• _WORK TO BE COMPLETED_
Your answer must be an exact copy of the listing.

• _DATA BLOCK_
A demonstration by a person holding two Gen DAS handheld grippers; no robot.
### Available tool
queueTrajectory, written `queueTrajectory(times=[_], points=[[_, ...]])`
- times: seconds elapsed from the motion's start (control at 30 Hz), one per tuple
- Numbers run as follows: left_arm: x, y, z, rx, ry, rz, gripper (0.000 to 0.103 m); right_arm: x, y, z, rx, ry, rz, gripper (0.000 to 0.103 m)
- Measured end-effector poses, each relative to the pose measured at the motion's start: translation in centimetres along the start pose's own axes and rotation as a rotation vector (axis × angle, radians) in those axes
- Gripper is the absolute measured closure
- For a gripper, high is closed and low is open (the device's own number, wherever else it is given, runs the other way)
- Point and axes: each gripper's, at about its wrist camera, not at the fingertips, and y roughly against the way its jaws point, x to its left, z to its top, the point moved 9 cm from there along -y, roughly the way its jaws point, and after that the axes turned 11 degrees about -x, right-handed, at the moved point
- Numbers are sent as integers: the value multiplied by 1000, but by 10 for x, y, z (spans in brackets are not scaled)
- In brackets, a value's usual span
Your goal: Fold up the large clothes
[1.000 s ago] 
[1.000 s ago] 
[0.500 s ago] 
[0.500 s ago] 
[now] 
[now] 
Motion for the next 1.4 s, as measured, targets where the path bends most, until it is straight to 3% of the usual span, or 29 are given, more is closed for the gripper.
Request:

• _FINISHED TASK_
A demonstration by a person holding two Gen DAS handheld grippers; no robot.
### Available tool
queueTrajectory, written `queueTrajectory(times=[_], points=[[_, ...]])`
- times: seconds elapsed from the motion's start (control at 30 Hz), one per tuple
- Numbers run as follows: left_arm: x, y, z, rx, ry, rz, gripper (0.000 to 0.103 m); right_arm: x, y, z, rx, ry, rz, gripper (0.000 to 0.103 m)
- Measured end-effector poses, each relative to the pose measured at the motion's start: translation in centimetres along the start pose's own axes and rotation as a rotation vector (axis × angle, radians) in those axes
- Gripper is the absolute measured closure
- For a gripper, high is closed and low is open (the device's own number, wherever else it is given, runs the other way)
- Point and axes: each gripper's, at about its wrist camera, not at the fingertips, and y roughly against the way its jaws point, x to its left, z to its top, the point moved 9 cm from there along -y, roughly the way its jaws point, and after that the axes turned 11 degrees about -x, right-handed, at the moved point
- Numbers are sent as integers: the value multiplied by 1000, but by 10 for x, y, z (spans in brackets are not scaled)
- In brackets, a value's usual span
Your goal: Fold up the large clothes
[1.000 s ago] 
[1.000 s ago] 
[0.500 s ago] 
[0.500 s ago] 
[now] 
[now] 
Motion for the next 1.4 s, as measured, targets where the path bends most, until it is straight to 3% of the usual span, or 29 are given, more is closed for the gripper.
Request:

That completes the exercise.